Autre enjeu majeur : les films d’art et essai dits « porteurs » (Woody Allen, les frères Coen, Pedro Almodovar, etc.), qui trouvent les faveurs d’un public plus âgé, dont la part croît sensiblement. Directrice du Grand Action à Paris, dans le très cinéphile Quartier latin, Isabelle Gibbal-Hardy le confirme : « La montée en puissance des salles municipales effraie les grands groupes qui s’intéressent du coup à l’art et essai “porteur”. Mon problème, c’est d’acquérir les copies de ces films.
En général, pour le Quartier latin, il y en a quatre. Deux sont automatiquement attribuées à l’UGC et au MK2 situés au carrefour de l’Odéon. Après on peut discuter. J’exige le film le jour de la sortie nationale, car il n’est pas question de me contenter des miettes. Mais, pour convaincre les distributeurs, je suis obligée de prendre des engagements commerciaux, de maintenir les films à l’affiche un certain temps. Et lorsqu’on me refuse un film, je brandis la menace du médiateur du cinéma (1)… »
"Les comportements culturels ont radicalement changé"
Un chiffre à mettre en relation, selon François Aymé, avec une autre donnée qui expliquerait le durcissement des positions : les salles, de tout type, affichent un taux moyen de remplissage de 15 %. « Or, les films continuent à sortir sur les écrans au rythme d’une quinzaine par semaine et les distributeurs privilégient les exploitants qui proposent un maximum de séances. »

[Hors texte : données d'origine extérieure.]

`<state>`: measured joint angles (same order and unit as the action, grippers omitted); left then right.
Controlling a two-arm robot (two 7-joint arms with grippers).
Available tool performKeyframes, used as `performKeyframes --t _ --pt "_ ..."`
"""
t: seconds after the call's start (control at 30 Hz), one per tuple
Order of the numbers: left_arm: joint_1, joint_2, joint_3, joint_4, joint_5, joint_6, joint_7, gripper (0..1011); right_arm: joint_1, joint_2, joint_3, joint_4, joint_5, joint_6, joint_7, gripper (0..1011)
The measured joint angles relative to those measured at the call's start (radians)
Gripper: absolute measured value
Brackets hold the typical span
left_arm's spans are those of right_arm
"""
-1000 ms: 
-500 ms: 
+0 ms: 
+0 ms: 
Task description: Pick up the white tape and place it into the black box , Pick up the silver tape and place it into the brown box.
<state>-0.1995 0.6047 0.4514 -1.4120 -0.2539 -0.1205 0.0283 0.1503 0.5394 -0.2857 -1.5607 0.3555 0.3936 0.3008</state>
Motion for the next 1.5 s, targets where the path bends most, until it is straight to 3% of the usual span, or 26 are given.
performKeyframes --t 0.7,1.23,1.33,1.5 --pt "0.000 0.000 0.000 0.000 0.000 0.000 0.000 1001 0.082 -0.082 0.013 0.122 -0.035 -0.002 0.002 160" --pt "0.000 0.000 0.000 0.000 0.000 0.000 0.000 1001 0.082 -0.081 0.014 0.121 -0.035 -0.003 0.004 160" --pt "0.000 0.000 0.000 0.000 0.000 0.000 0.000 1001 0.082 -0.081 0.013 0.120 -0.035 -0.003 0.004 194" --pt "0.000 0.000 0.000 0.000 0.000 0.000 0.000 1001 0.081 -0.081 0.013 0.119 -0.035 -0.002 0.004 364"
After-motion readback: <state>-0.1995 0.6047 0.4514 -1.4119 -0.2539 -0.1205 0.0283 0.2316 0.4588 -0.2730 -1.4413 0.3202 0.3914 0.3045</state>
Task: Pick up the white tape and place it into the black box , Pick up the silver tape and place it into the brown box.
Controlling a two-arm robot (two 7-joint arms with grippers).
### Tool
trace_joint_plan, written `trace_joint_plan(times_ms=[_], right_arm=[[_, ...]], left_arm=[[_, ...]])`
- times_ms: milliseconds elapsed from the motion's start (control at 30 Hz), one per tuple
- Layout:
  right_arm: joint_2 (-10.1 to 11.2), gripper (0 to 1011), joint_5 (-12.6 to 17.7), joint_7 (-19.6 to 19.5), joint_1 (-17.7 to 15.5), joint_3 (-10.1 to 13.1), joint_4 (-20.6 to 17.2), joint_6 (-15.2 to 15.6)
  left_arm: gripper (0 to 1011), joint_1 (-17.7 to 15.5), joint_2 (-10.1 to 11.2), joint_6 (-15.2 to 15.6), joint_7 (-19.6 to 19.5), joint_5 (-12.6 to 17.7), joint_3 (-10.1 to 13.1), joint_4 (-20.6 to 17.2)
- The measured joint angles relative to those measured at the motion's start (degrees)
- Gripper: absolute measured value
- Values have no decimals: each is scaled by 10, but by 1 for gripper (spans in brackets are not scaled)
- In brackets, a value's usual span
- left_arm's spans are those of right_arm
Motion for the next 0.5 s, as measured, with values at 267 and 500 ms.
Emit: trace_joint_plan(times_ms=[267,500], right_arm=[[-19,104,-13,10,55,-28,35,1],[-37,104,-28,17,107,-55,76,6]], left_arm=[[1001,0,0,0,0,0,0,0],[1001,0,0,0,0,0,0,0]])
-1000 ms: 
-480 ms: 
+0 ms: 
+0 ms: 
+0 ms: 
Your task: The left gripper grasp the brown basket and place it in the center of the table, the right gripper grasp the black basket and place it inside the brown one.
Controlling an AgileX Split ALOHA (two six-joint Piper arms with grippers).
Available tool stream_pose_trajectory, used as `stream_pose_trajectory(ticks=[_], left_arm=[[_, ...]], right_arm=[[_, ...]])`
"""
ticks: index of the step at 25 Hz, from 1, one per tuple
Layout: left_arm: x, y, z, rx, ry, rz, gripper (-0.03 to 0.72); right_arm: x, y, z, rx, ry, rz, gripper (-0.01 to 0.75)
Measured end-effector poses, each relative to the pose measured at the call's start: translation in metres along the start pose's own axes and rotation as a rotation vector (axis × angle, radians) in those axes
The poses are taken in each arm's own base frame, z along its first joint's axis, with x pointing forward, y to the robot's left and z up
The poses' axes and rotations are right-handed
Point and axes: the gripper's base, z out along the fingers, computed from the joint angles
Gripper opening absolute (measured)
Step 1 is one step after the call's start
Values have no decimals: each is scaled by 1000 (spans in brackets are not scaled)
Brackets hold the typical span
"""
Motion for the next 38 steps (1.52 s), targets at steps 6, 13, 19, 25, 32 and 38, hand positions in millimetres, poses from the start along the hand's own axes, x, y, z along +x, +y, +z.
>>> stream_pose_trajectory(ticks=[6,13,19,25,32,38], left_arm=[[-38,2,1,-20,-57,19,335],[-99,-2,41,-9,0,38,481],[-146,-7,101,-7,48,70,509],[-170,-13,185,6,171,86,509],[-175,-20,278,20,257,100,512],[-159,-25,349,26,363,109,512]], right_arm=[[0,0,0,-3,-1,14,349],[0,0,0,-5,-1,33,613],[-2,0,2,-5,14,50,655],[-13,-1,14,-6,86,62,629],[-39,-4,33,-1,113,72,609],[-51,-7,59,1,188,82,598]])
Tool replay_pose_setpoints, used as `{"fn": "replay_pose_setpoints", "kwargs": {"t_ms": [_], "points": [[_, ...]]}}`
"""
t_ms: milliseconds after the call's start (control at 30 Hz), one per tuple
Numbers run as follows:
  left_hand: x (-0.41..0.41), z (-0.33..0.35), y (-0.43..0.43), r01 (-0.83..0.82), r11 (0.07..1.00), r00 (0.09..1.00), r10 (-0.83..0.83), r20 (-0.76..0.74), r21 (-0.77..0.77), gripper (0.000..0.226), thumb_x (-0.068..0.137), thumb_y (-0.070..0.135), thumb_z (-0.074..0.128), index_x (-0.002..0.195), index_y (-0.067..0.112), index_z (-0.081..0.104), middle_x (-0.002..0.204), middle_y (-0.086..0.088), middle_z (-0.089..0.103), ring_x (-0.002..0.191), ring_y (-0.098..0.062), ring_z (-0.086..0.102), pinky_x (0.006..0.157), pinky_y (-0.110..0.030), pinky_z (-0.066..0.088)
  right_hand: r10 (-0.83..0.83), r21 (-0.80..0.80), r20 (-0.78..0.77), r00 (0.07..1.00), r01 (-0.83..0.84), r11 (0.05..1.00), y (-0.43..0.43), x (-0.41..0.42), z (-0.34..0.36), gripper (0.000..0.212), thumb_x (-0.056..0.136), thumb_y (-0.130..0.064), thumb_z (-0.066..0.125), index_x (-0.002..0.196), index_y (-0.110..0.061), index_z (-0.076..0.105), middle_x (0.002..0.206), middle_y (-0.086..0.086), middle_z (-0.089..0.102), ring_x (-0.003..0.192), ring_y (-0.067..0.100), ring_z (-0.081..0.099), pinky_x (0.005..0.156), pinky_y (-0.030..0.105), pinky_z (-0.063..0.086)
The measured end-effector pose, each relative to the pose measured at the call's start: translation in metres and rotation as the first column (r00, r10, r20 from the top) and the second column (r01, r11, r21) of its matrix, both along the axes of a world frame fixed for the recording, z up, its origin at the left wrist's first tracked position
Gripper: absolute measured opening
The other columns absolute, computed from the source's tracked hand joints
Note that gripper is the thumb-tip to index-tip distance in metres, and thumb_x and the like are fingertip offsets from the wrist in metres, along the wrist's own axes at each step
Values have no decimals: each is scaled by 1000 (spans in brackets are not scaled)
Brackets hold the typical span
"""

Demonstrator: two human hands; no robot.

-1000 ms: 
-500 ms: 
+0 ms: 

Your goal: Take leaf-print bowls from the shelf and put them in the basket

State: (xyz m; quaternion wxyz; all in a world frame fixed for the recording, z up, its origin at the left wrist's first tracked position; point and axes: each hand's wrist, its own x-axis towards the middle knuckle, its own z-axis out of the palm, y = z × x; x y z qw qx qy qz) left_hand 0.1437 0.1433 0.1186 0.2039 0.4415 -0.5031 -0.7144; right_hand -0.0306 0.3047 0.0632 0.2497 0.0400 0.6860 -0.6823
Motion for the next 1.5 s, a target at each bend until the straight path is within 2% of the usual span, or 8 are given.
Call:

Une vision purement commerciale qui néglige le travail d’animation et d’éducation des « petites » salles pour défendre une certaine vision de la cinéphilie. « Si la loi de la concurrence s’appliquait telle quelle, c’est 25 à 30 % des salles de cinéma françaises qui risqueraient de fermer, surtout en banlieue », redoute Rafael Maestro, directeur de l’association Ciné-Passion en Périgord. Avec une conséquence très concrète pour le public, « la nécessité de prendre sa voiture pour voir un film d’auteur en version originale ».
Chez les défenseurs de la pluralité du septième art, reposant sur un réseau de salles réparties sur l’ensemble de l’Hexagone, l’inquiétude actuelle se double d’une autre crainte : le passage au numérique. Une modification technique qui oblige les cinémas à s’équiper, dans la mesure où les distributeurs n’utiliseront bientôt que ce moyen de diffusion. « Il nous faudra passer par un “tiers opérateur” qui met à disposition, en le louant, le matériel nécessaire pour passer les films en numérique. Le groupe CGR a déjà trouvé le sien, annonçant qu’il aurait équipé ses 400 salles d’ici à la fin de l’année. Les autres attendent. Pour les petits cinémas, le seul moyen de résister sera de trouver un opérateur commun. » La bataille du septième art s’est déjà trouvé d’autres terrains de combat.
Bruno BOUVET et Sophie CONRARD
(1) Le rôle principal de Roch Olivier Maistre, conseiller à la Cour des comptes, est d’arbitrer les conflits entre exploitants et distributeurs, en ce qui concerne l’attribution des films aux salles.